The Breakfast Table

Ducking the Hard Questions on Cheney

Dear Dahlia,

Long after the opinions issued yesterday in the Cheney case are forgotten, lawyers not yet born will study the famous duck-hunting trip taken while the case was pending. Heading into the dark woods together were the aforementioned Richard B. Cheney and Antonin Scalia, a justice of the court then sitting in judgment on Cheney’s case. (For the record, I think that even if Scalia made a mistake in going on the trip, he was right to reject calls that he recuse himself from the decision. If you disagree, I’ll tell you why you are wrong.)

The core issue in Cheney is buried beneath several layers of the kind of law lawyers love because no one else can understand it. At the very center of many concentric circles is the question of whether the president and the vice president can keep private the advice they seek and receive in formulating policy—in this case the advice received by the energy policy task force appointed by President Bush and headed by Cheney. I should admit up front that I am biased toward the executive branch’s side of this particular issue. Like most of those from both parties who have headed the Office of Legal Counsel, I think the executive branch should have a “right to huddle” in formulating policy. A president needs the best, most candid advice he can get, and confidentiality is often conducive to that. (The same thing is true for Supreme Court justices and their clerks.)

But Congress may think differently. If Congress were to pass a law forcing the president to tell the world about everyone who gives him advice, a significant constitutional question would arise. Congress has passed something a little bit like that: the Federal Advisory Committee Act, which imposes a lot of open-meeting and disclosure requirements on groups that meet the definition of a presidential “advisory committee.” But there is a major, relevant exception here—FACA doesn’t apply to a group made up entirely of federal-government employees. Such an all-government team can circle up in private, formulate policy in confidence, and present it to the president without the public disclosure FACA otherwise requires.

Cheney’s energy task force was set up to be such an all-government group and thus exempt from FACA’s flashlight. But in the relevant appeals court in D.C., there is a novel doctrine that private persons who lobby a task force can be found to be de facto members of the group; thus the group’s membership is no longer all-governmental. The thinking goes like this: If a private party meets with the committee and acts like a member of the committee, then maybe he is sort of a “member” of the committee. (You know, “If it walks like a duck, and quacks like a duck, then … “)

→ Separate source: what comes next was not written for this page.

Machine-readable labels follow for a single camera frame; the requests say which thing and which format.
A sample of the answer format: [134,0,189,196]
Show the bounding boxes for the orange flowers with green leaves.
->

The plaintiffs here, the Sierra Club and Judicial Watch, wanted access to what went on behind the energy task force’s closed doors. They seem to suspect that the task force’s nominal all-government membership was something of a front. In the dreams of the plaintiffs, access to the task force records would dramatically reveal that someone like Ken Lay of Enron came in, sat around with the members, was shown the secret group handshake, and was for all practical purposes a member of the task force, perhaps one who dictated the contents of the report. If that’s what happened, they argue, then it wasn’t really a true all-government team exempt from FACA.

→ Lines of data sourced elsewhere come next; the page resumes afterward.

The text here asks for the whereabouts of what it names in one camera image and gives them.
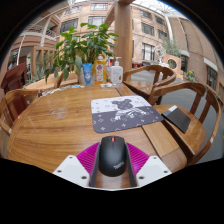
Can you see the yellow flowering potted plant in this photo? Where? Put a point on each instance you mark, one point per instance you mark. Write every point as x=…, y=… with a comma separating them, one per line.
x=191, y=76

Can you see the wooden support pillar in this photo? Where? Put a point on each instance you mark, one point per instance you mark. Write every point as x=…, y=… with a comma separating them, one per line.
x=122, y=36

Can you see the clear pump dispenser bottle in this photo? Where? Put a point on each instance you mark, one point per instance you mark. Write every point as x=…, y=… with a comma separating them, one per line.
x=116, y=74

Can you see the blue squeeze tube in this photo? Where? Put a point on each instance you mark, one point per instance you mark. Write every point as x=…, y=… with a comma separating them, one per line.
x=87, y=75

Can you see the white statue on pedestal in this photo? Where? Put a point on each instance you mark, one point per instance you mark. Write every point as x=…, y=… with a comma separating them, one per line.
x=161, y=54

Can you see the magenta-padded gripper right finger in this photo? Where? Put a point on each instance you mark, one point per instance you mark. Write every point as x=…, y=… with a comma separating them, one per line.
x=153, y=168

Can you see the wooden armchair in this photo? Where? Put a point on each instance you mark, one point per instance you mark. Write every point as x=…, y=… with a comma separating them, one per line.
x=141, y=87
x=13, y=96
x=60, y=80
x=186, y=136

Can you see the black computer mouse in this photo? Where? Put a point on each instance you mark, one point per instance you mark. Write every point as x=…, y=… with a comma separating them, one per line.
x=112, y=156

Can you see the dark red wooden pedestal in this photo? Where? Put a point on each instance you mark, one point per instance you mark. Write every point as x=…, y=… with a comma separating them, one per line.
x=13, y=78

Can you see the spiky agave plant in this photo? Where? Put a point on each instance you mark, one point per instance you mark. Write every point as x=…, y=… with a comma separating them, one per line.
x=37, y=74

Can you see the clear plastic packet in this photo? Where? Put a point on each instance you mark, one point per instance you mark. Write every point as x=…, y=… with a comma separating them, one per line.
x=106, y=85

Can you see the large green potted plant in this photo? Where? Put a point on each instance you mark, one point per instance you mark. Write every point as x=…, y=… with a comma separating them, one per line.
x=80, y=45

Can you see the black notebook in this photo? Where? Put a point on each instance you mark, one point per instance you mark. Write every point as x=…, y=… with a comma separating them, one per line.
x=176, y=119

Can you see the yellow liquid bottle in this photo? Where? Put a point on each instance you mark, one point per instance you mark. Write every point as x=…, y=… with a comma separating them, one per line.
x=100, y=70

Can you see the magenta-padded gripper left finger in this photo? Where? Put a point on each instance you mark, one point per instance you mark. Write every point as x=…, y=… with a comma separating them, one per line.
x=68, y=168

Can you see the grey printed mouse pad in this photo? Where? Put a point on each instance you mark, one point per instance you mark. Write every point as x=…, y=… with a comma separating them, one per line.
x=123, y=115

I thought this would be an easy case and that the court would make short work of the plaintiffs by simply reading FACA to mean that if only government officials are technically appointed, the disclosure and open-meeting requirements don’t apply. And there is a reason for this (you might call it) simple-minded reading: Having judges go behind the formal membership of a committee and begin exploring whether there are, in addition to the appointed members, outsiders who are so influential that they ought to be considered de facto members would be intruding into the workings of the presidency. If Congress really insisted it wanted the court to intrude, then the court would have read the statute that way and then grappled with the hard question of whether such a law would be constitutional. But until such an explicit act is passed, the courts should have given a narrow reading to FACA, and the suit should have been dismissed up front. I expected a strong opinion from Scalia along those lines, but his voice was muted; he silently joined a cautious separate opinion by Justice Thomas.

The court’s majority ducked the hard questions, holding only that the Court of Appeals should hear the merits of Cheney’s appeal now without making him jump through hoops. The majority opinion strongly hints that Cheney should ultimately prevail but is unwilling at this point to cut off the plaintiffs’ action. (It is worth noting that the vice president could, if he wished, choose to release the names of those who met with the task force.)

The justices showed some deference to the executive branch—more, actually, than President Clinton got when he sought to postpone the Paula Jones suit—but did not protect the president’s prerogative to get private advice as strongly as it might have done. I would hazard a guess that the court is pushing back against the all-too-sweeping assertions advanced by the administration in various venues—that the president should be insulated from many of the normal processes of law. Although on the particular issue in the Cheney case I would have liked to have seen stronger protection of the executive, I think the court’s apparent skepticism about expansive claims of executive authority is generally healthy.